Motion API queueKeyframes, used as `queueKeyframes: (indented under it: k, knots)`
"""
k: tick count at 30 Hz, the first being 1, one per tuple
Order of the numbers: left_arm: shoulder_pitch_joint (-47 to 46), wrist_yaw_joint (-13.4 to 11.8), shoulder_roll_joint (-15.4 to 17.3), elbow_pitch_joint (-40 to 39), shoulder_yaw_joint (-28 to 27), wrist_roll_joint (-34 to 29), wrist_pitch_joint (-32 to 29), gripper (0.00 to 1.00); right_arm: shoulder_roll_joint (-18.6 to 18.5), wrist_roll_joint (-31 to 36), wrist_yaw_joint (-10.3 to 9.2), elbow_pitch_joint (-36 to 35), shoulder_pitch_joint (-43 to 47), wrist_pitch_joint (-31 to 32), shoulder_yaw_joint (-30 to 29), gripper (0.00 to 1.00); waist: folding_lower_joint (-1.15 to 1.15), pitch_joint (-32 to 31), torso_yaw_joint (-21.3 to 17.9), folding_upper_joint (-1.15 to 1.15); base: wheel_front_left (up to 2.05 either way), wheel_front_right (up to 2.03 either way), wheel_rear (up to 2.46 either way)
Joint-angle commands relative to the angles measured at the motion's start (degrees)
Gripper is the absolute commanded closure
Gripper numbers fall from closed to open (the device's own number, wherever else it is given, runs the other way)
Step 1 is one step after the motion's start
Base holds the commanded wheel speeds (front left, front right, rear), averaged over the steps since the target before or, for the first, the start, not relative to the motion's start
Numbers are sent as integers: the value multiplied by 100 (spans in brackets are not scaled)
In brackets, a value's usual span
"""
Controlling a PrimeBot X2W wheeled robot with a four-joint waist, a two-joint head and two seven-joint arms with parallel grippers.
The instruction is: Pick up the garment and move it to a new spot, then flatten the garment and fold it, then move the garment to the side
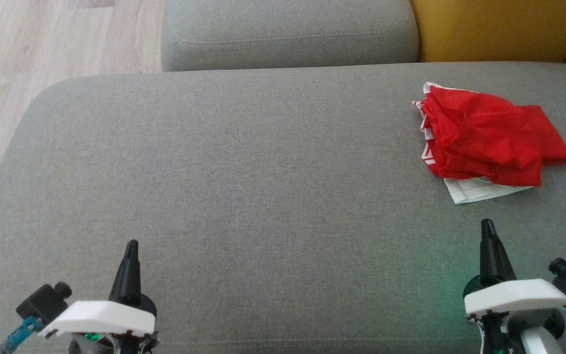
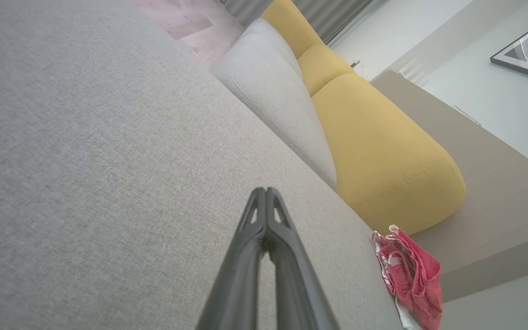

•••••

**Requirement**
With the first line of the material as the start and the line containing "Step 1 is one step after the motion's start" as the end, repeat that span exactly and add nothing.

**Answer space**
Motion API queueKeyframes, used as `queueKeyframes: (indented under it: k, knots)`
"""
k: tick count at 30 Hz, the first being 1, one per tuple
Order of the numbers: left_arm: shoulder_pitch_joint (-47 to 46), wrist_yaw_joint (-13.4 to 11.8), shoulder_roll_joint (-15.4 to 17.3), elbow_pitch_joint (-40 to 39), shoulder_yaw_joint (-28 to 27), wrist_roll_joint (-34 to 29), wrist_pitch_joint (-32 to 29), gripper (0.00 to 1.00); right_arm: shoulder_roll_joint (-18.6 to 18.5), wrist_roll_joint (-31 to 36), wrist_yaw_joint (-10.3 to 9.2), elbow_pitch_joint (-36 to 35), shoulder_pitch_joint (-43 to 47), wrist_pitch_joint (-31 to 32), shoulder_yaw_joint (-30 to 29), gripper (0.00 to 1.00); waist: folding_lower_joint (-1.15 to 1.15), pitch_joint (-32 to 31), torso_yaw_joint (-21.3 to 17.9), folding_upper_joint (-1.15 to 1.15); base: wheel_front_left (up to 2.05 either way), wheel_front_right (up to 2.03 either way), wheel_rear (up to 2.46 either way)
Joint-angle commands relative to the angles measured at the motion's start (degrees)
Gripper is the absolute commanded closure
Gripper numbers fall from closed to open (the device's own number, wherever else it is given, runs the other way)
Step 1 is one step after the motion's start

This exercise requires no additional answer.